**Problem statement**: Sift through the material below and return the lines with "that".

=== Available records ===

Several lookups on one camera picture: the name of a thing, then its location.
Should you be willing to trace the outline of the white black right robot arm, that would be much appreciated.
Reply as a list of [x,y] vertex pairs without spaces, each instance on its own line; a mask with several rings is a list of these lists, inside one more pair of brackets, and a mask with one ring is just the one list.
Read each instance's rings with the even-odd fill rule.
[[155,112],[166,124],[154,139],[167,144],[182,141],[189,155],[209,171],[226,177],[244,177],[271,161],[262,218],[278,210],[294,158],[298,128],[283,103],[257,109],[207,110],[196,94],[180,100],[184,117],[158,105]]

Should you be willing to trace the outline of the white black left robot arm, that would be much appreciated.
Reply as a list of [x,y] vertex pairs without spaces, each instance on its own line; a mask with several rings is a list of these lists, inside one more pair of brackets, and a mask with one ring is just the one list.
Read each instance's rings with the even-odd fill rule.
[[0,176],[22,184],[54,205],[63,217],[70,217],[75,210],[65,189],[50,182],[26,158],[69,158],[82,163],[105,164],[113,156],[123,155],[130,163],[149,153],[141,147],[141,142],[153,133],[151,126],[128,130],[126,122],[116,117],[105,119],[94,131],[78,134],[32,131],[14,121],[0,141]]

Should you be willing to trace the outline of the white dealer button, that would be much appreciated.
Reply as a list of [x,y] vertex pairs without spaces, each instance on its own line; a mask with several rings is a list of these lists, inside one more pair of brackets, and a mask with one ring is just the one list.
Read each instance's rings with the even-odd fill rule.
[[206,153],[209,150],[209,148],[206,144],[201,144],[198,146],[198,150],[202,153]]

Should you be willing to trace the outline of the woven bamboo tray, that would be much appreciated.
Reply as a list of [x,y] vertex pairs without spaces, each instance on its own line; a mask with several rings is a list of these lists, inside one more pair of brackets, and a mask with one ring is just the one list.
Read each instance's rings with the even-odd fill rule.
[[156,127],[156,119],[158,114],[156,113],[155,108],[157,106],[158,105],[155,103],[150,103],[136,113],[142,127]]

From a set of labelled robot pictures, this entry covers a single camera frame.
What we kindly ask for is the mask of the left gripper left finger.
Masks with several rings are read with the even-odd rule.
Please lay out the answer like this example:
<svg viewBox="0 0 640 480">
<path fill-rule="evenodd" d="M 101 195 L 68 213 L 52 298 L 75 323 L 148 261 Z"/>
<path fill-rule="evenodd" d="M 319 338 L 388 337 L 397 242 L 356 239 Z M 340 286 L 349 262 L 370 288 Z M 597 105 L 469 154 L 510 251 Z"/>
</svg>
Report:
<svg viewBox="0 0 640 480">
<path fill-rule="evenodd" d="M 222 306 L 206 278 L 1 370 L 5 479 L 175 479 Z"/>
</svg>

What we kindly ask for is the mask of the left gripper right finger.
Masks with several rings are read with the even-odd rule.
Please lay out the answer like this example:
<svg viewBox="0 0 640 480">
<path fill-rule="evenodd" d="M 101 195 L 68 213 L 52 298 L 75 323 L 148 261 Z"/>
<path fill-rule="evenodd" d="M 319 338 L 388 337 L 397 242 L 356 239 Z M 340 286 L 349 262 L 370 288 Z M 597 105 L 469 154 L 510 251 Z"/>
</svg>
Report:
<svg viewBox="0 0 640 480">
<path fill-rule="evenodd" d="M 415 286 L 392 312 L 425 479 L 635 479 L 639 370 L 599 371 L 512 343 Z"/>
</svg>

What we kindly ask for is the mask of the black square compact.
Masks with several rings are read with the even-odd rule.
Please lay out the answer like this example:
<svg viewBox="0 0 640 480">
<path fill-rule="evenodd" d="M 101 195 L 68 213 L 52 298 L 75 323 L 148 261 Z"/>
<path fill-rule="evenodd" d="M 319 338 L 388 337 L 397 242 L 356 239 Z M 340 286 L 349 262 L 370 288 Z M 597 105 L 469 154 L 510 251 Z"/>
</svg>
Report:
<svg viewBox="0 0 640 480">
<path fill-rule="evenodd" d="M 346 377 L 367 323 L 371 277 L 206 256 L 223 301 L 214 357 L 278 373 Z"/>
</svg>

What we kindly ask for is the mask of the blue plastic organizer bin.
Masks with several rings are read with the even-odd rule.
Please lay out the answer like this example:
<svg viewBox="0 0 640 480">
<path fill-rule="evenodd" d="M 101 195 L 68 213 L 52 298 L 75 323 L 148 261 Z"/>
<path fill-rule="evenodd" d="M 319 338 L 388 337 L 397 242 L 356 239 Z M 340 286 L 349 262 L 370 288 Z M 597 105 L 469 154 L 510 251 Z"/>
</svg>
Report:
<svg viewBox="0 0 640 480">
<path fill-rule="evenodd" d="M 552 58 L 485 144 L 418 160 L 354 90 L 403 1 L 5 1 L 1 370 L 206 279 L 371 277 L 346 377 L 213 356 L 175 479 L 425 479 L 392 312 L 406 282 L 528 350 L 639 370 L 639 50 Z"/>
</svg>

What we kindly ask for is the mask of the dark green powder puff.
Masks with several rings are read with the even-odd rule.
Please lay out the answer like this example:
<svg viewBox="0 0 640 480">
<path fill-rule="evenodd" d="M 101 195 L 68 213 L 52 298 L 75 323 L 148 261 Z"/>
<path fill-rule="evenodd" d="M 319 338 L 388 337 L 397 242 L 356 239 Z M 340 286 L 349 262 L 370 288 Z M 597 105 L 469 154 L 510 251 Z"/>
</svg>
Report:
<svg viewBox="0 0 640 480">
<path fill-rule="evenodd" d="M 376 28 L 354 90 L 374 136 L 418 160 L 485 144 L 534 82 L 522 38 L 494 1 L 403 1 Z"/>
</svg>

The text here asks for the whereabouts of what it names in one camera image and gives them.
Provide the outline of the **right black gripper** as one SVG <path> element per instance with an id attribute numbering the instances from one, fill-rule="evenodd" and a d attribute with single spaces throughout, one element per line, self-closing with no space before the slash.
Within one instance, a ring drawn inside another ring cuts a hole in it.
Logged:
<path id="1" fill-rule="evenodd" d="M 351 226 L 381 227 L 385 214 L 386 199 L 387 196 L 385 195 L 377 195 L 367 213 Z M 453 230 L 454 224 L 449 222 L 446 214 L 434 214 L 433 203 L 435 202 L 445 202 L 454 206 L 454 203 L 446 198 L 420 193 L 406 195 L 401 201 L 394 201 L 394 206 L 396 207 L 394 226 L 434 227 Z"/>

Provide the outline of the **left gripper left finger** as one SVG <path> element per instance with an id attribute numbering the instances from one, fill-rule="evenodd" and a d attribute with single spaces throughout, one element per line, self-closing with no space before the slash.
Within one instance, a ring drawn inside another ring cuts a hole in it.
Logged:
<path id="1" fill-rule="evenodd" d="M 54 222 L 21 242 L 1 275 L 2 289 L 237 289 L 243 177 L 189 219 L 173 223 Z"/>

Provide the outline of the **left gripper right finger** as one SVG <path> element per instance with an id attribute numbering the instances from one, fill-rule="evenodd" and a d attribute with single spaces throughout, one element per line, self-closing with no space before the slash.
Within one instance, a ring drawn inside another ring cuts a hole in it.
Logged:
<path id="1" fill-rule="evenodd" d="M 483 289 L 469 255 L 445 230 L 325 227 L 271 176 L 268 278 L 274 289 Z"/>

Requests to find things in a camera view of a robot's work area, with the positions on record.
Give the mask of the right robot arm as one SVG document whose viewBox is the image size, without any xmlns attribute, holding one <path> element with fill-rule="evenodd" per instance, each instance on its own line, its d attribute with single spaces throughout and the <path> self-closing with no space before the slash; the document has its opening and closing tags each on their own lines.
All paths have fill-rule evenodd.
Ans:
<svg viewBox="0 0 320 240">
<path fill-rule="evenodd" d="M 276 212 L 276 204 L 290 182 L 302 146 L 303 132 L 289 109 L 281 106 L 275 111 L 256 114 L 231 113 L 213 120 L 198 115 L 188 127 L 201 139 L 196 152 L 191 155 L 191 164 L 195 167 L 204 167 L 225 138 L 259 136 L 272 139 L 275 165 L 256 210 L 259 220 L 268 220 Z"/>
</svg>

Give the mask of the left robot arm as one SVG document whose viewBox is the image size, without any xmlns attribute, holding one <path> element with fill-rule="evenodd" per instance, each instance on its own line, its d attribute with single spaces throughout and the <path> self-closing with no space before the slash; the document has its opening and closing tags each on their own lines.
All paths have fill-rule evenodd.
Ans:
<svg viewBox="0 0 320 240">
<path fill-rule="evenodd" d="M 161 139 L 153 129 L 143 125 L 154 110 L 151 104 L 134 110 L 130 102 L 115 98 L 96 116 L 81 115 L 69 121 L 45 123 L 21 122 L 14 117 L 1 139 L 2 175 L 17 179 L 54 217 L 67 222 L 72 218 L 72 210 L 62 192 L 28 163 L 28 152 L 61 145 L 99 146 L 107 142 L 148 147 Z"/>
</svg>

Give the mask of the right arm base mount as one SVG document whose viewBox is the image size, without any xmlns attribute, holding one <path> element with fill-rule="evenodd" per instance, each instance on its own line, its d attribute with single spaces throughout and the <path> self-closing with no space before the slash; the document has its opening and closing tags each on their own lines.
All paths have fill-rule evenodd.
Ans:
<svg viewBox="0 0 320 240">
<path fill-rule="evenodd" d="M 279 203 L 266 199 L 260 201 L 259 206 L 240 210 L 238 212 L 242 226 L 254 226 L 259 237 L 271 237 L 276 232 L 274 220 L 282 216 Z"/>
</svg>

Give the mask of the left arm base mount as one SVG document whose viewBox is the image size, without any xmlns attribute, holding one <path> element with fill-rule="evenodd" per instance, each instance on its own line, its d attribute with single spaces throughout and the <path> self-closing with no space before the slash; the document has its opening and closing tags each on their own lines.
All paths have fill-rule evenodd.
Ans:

===

**Solution for this problem**:
Should you be willing to trace the outline of the white black right robot arm, that would be much appreciated.
Should you be willing to trace the outline of the white black left robot arm, that would be much appreciated.
Should you be willing to trace the outline of the white dealer button, that would be much appreciated.
Should you be willing to trace the outline of the woven bamboo tray, that would be much appreciated.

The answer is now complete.